=== Begin Enclosure ===

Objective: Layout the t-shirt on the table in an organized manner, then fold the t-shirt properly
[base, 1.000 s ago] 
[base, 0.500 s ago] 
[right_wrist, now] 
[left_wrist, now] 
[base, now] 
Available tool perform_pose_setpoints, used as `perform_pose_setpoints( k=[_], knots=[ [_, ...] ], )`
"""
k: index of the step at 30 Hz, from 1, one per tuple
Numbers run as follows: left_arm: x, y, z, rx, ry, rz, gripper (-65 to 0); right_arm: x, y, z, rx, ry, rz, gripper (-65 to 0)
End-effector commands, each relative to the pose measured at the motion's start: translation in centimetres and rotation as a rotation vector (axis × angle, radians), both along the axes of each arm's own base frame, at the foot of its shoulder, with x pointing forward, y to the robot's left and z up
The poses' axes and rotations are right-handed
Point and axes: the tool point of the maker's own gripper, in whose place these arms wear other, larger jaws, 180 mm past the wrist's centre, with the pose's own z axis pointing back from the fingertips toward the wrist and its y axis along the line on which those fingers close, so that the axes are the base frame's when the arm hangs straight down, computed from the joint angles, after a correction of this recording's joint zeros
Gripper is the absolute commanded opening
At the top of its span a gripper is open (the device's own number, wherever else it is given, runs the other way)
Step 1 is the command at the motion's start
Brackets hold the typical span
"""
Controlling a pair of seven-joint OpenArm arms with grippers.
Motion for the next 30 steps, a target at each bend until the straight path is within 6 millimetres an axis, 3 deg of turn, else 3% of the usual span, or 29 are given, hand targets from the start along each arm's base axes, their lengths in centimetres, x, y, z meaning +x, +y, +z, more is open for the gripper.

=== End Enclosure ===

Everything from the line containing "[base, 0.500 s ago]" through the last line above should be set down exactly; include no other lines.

Problem solution:
[base, 0.500 s ago] 
[right_wrist, now] 
[left_wrist, now] 
[base, now] 
Available tool perform_pose_setpoints, used as `perform_pose_setpoints( k=[_], knots=[ [_, ...] ], )`
"""
k: index of the step at 30 Hz, from 1, one per tuple
Numbers run as follows: left_arm: x, y, z, rx, ry, rz, gripper (-65 to 0); right_arm: x, y, z, rx, ry, rz, gripper (-65 to 0)
End-effector commands, each relative to the pose measured at the motion's start: translation in centimetres and rotation as a rotation vector (axis × angle, radians), both along the axes of each arm's own base frame, at the foot of its shoulder, with x pointing forward, y to the robot's left and z up
The poses' axes and rotations are right-handed
Point and axes: the tool point of the maker's own gripper, in whose place these arms wear other, larger jaws, 180 mm past the wrist's centre, with the pose's own z axis pointing back from the fingertips toward the wrist and its y axis along the line on which those fingers close, so that the axes are the base frame's when the arm hangs straight down, computed from the joint angles, after a correction of this recording's joint zeros
Gripper is the absolute commanded opening
At the top of its span a gripper is open (the device's own number, wherever else it is given, runs the other way)
Step 1 is the command at the motion's start
Brackets hold the typical span
"""
Controlling a pair of seven-joint OpenArm arms with grippers.
Motion for the next 30 steps, a target at each bend until the straight path is within 6 millimetres an axis, 3 deg of turn, else 3% of the usual span, or 29 are given, hand targets from the start along each arm's base axes, their lengths in centimetres, x, y, z meaning +x, +y, +z, more is open for the gripper.

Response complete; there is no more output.